Let's first get our cleaned afl_data dataset, as well as the odds for next weekend and the 2018 fixture.

# Grab the cleaned AFL dataset and the column order
afl_data = afl_data_cleaning_v2.prepare_afl_data()
ordered_cols = afl_data.columns

# Define a function which grabs the odds for each game for the following weekend
def get_next_week_odds(path):
    # Get next week's odds
    next_week_odds = pd.read_csv(path)
    next_week_odds = next_week_odds.rename(columns={"team_1": "home_team", 
                                                "team_2": "away_team", 
                                                "team_1_odds": "odds", 
                                                "team_2_odds": "odds_away"
                                               })
    return next_week_odds

# Import the fixture
# Define a function which gets the fixture and cleans it up
def get_fixture(path):
    # Get the afl fixture
    fixture = pd.read_csv(path)

    # Replace team names and reformat
    fixture = fixture.replace({'Brisbane Lions': 'Brisbane', 'Footscray': 'Western Bulldogs'})
    fixture['Date'] = pd.to_datetime(fixture['Date']).dt.date.astype(str)
    fixture = fixture.rename(columns={"Home.Team": "home_team", "Away.Team": "away_team"})
    return fixture

next_week_odds = get_next_week_odds("data/weekly_odds.csv")
fixture = get_fixture("data/afl_fixture_2018.csv")
fixture.tail()
Date Season Season.Game Round home_team away_team Venue
202 2018-09-14 2018 1 26 Hawthorn Melbourne MCG
203 2018-09-15 2018 1 26 Collingwood GWS MCG
204 2018-09-21 2018 1 27 Richmond Collingwood MCG
205 2018-09-22 2018 1 27 West Coast Melbourne Optus Stadium
206 2018-09-29 2018 1 28 West Coast Collingwood MCG
next_week_odds
home_team away_team odds odds_away
0 West Coast Collingwood 2.34 1.75

Now that we have these DataFrames, we will define a function which combines the fixture and next week's odds to create a single DataFrame for the games over the next 7 days. To use this function we will need Game IDs for next week. So we will create another function which creates Game IDs by using the Game ID from the last game played and adding 1 to it.
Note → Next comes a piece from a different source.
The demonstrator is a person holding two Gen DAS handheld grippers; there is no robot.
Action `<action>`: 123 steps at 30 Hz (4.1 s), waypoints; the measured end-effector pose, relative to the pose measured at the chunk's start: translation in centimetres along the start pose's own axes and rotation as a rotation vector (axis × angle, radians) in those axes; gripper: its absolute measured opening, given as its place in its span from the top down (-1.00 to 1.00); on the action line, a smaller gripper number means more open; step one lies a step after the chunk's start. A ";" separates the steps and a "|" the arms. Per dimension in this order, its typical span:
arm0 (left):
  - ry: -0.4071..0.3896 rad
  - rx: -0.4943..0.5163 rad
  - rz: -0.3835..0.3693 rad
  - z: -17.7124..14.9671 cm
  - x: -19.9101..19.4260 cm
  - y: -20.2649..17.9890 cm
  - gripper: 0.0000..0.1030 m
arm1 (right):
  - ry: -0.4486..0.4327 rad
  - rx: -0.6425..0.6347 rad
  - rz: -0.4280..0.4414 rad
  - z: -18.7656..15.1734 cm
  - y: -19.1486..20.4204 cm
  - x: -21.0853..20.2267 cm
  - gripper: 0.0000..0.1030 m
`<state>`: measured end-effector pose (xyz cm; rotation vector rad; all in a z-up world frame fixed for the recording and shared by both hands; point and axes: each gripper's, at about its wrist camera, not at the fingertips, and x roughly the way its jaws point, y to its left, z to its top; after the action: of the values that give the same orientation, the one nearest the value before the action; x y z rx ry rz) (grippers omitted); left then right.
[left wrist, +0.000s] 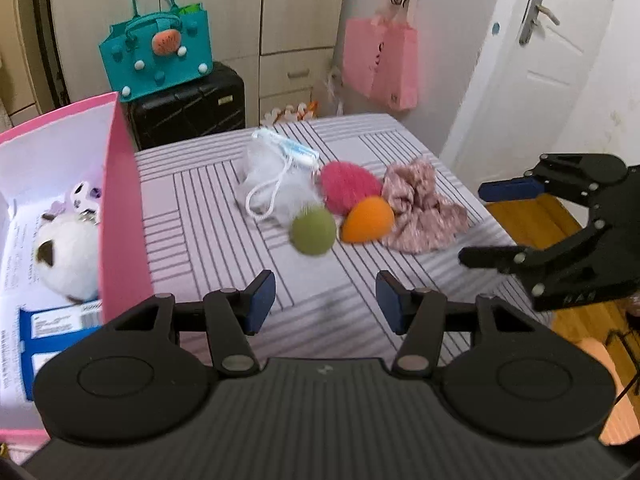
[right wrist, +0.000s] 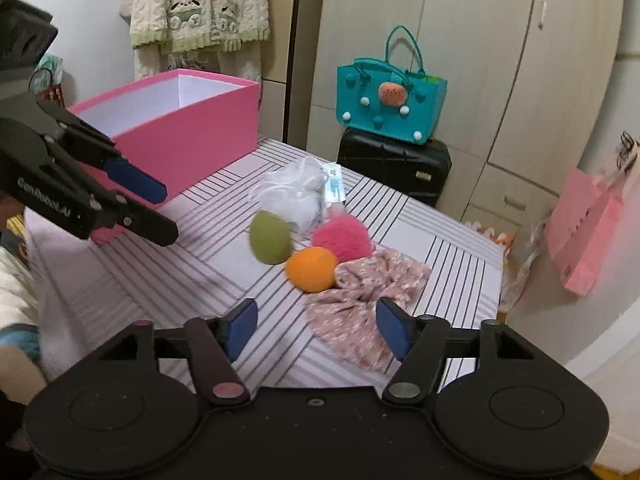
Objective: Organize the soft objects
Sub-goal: 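Move the left tool toward the green sponge while the right tool approaches the floral scrunchie, then close the left gripper on the green egg sponge while the right gripper grasps the floral scrunchie, then carry the green sponge with the left tool while the right tool carries the scrunchie over the box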
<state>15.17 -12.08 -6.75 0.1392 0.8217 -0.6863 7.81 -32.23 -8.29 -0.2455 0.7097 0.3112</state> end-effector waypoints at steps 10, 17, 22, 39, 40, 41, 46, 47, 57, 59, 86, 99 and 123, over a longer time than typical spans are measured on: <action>-0.028 -0.117 -0.009 0.5 5.5 1.1 -0.02 | -0.052 -0.106 -0.042 -0.6 -1.1 4.4 -0.55; -0.086 -0.179 -0.019 0.8 7.5 1.8 0.02 | -0.046 -0.158 -0.050 -0.6 -1.9 6.5 -0.66; -0.107 -0.190 -0.025 0.9 8.5 1.9 0.03 | -0.021 -0.132 -0.021 -1.0 -3.1 7.7 -0.68; -0.125 -0.205 0.016 0.1 10.1 1.3 0.13 | -0.003 0.037 0.025 -3.1 -3.3 6.4 0.54; -0.123 -0.217 0.012 0.0 10.2 1.4 0.15 | -0.003 0.048 0.018 -3.3 -3.1 6.2 0.57; -0.123 -0.231 0.011 0.0 10.2 1.5 0.22 | -0.002 0.059 0.012 -3.4 -3.0 6.0 0.58; -0.130 -0.244 0.015 -0.6 10.3 1.6 0.29 | 0.005 0.134 0.003 -3.9 -2.9 5.4 0.58; -0.133 -0.245 0.018 -0.7 10.3 1.6 0.30 | 0.006 0.149 0.003 -4.0 -2.9 5.2 0.58; -0.124 -0.246 0.019 -1.4 9.3 1.3 0.31 | 0.015 0.253 -0.008 -4.5 -3.0 4.2 0.58; -0.113 -0.244 0.022 -1.5 9.0 1.3 0.31 | 0.019 0.255 -0.014 -4.5 -2.8 4.1 0.58; -0.028 -0.090 -0.034 -4.6 -0.4 -0.7 0.31 | 0.149 0.398 0.184 -4.5 1.0 -0.7 0.58; 0.130 -0.115 -0.083 -7.2 -6.4 1.1 0.31 | 0.193 0.376 0.385 -0.4 6.0 -2.9 0.56; -0.059 0.024 0.056 -4.7 -19.0 6.9 0.31 | 0.066 0.150 0.531 12.5 13.5 -2.8 0.54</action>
<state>7.33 4.73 2.64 0.1621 0.7505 -0.6453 8.38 -16.24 1.17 0.0819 0.8540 0.7537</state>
# Define a function which creates game IDs for this week's footy games
def create_next_weeks_game_ids(afl_data):
    odds = get_next_week_odds("data/weekly_odds.csv")

    # Get last week's Game ID
    last_afl_data_game = afl_data['game'].iloc[-1]

    # Create Game IDs for next week
    game_ids = [(i+1) + last_afl_data_game for i in range(odds.shape[0])]
    return game_ids

# Define a function which creates this week's footy game DataFrame
def get_next_week_df(afl_data):
    # Get the fixture and the odds for next week's footy games
    fixture = get_fixture("data/afl_fixture_2018.csv")
    next_week_odds = get_next_week_odds("data/weekly_odds.csv")
    next_week_odds['game'] = create_next_weeks_game_ids(afl_data)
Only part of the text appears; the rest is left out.